Rachel: This is your second book in a series. The idea of a series can be intimidating to new writers, because it covers complex ideas over a long span. What are some tips that you have for writers who would like to write a series?
KC Blake: As far as the Witch-Game series goes, it was easy to write because these books only have one thing in common: witches playing games. Each book has a different set of characters and a new game. They can stand on their own. You can read them out of order or only read the ones you truly think you’ll love.
My vampire series, on the other hand, was tough to write. As a matter of fact, I plan to go back and read the first two books before finishing the series. I don’t want to mess up on facts. My advice to anyone wanting to do a series is simply to take your time and make sure it makes sense.
Rachel: What are some challenges that you encountered in writing WitchHunt? What about in writing your first novel, Crushed?

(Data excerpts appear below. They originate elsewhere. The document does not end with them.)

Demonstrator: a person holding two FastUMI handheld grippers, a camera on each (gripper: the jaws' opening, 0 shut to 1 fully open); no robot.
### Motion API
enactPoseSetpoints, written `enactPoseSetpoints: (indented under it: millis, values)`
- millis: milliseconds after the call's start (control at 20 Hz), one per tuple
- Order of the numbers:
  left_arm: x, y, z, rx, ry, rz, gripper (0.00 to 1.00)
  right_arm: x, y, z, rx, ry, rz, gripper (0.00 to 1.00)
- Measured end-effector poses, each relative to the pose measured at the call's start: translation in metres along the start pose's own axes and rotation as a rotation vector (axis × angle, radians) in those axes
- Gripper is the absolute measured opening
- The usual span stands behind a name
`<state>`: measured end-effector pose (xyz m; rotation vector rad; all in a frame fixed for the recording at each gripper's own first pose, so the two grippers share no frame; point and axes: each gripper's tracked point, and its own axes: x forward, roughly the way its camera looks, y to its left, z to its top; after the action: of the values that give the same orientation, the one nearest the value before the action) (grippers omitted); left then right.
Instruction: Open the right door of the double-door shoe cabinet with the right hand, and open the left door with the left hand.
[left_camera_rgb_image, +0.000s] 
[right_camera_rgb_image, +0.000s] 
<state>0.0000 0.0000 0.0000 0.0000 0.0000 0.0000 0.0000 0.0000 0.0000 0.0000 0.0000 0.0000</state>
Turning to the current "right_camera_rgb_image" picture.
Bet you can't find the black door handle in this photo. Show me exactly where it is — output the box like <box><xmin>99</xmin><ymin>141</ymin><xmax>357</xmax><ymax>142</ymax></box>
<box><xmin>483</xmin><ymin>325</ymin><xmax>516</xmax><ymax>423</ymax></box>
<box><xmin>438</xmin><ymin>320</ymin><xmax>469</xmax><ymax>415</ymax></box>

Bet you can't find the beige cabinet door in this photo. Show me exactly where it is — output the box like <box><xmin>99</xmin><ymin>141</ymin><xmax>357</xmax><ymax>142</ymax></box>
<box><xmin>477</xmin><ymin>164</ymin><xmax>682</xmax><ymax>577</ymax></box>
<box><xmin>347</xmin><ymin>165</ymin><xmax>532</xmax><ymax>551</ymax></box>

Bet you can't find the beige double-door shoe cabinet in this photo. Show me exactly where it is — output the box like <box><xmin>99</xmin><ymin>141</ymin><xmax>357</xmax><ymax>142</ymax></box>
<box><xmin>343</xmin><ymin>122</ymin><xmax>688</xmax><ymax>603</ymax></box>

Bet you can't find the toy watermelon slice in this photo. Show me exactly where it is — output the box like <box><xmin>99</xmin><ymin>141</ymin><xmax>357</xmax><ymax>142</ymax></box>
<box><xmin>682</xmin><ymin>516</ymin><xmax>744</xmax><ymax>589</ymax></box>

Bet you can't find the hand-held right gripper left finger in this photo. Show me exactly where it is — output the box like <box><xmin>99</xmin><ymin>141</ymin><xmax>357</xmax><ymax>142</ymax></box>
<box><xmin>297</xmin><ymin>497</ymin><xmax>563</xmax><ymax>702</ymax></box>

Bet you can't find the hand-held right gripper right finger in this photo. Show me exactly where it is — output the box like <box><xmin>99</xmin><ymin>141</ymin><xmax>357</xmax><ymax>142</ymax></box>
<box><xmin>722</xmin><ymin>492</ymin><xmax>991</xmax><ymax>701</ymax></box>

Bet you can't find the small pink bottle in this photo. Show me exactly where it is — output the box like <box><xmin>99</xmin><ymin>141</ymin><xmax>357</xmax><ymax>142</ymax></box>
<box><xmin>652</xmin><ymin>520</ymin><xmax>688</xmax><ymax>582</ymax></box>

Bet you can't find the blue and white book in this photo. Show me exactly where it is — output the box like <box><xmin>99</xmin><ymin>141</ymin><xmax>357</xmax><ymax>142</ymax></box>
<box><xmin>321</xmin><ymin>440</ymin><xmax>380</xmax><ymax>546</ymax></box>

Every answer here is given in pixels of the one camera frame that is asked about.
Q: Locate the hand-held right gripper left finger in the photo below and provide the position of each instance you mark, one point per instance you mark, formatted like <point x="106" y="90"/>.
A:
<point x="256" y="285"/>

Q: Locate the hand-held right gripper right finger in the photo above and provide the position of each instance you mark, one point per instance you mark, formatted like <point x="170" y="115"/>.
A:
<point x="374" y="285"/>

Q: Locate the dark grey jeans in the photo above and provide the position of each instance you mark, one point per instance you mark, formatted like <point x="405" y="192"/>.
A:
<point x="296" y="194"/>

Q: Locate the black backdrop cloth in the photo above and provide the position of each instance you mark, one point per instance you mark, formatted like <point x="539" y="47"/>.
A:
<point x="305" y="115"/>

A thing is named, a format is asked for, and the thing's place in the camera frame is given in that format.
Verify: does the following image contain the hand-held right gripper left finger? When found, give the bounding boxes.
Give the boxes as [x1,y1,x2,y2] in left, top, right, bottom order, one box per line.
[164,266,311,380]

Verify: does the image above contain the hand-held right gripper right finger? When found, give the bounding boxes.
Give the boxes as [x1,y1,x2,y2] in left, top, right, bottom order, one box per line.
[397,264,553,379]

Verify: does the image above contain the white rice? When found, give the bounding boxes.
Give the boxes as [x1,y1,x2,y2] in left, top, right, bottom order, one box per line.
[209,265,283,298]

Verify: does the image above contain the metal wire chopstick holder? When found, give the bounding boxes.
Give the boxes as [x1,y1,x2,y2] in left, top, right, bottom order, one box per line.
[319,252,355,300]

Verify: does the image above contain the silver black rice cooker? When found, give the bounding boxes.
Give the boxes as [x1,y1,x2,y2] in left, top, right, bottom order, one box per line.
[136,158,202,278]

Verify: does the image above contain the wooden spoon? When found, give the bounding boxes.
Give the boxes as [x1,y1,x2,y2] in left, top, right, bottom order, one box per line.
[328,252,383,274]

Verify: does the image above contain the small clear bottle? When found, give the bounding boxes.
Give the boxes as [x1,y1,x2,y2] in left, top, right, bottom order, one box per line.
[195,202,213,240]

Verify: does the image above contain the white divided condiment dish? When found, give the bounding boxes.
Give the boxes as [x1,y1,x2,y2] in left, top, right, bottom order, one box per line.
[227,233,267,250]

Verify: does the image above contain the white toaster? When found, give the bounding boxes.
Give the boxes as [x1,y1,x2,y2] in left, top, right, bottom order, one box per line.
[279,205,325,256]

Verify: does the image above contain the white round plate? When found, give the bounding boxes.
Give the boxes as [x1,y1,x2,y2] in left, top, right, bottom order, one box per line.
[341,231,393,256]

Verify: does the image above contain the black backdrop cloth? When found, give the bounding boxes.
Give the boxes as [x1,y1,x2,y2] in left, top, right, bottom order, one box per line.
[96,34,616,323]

KC Blake: I didn’t have much trouble with Crushed, but Witch Hunt took a long time and was truly difficult. Since it involves the loss of memory, I knew it would be a challenge. You don’t want to confuse the reader. That’s why I went with Starr Hughes, teen reporter as my main character. She doesn’t know anything about the game to begin with. The reader gets to go on a journey with her and discover the truth with her. I have Starr sort of take them by the hand and lead them through it.
Rachel: What was your favorite character to write, was it Starr, or was there another character that also leaped out at you and demanded to be written?
KC Blake: Definitely Starr. She comes off as a strong person, but she has a lot of doubts and insecurities. Losing her mom at a young age did some real damage to her psyche. I think part of the reason she loves to snoop is to keep from thinking about her own mess of a life. I also love that she’s had a major crush on Dylan and hasn’t told him because she’s afraid of rejection, and I love how she keeps going even when she’s scared.
Rachel: One thing that many writers have experienced is that they begin with an outline, and then the story changes and develops in a slightly different direction as they’re writing. Is this something you’ve experienced, or did it pretty much follow the original idea? Or are you a seat of the pants writer to some degree and just let the story develop as you wrote it?
KC Blake: If you read the original chapters that I’d written for Witch Hunt, you would not recognize it. My books always go through a series of changes until I find what works the best for me and for it. Originally, Dylan was the outsider and Starr was not a teen reporter. I had also planned to write from both points of view, but that became way too confusing. I do use an outline, but that outline changes several times during the process. It’s one reason I love to write, how my ideas start one way and end up being something incredibly different. It’s almost like the characters become real and live their lives while I watch.
Rachel: I often feel when I am writing as if my characters do that also. I can start off with an outline, and then within a chapter or two, the characters often flip me the finger and rip up the outline.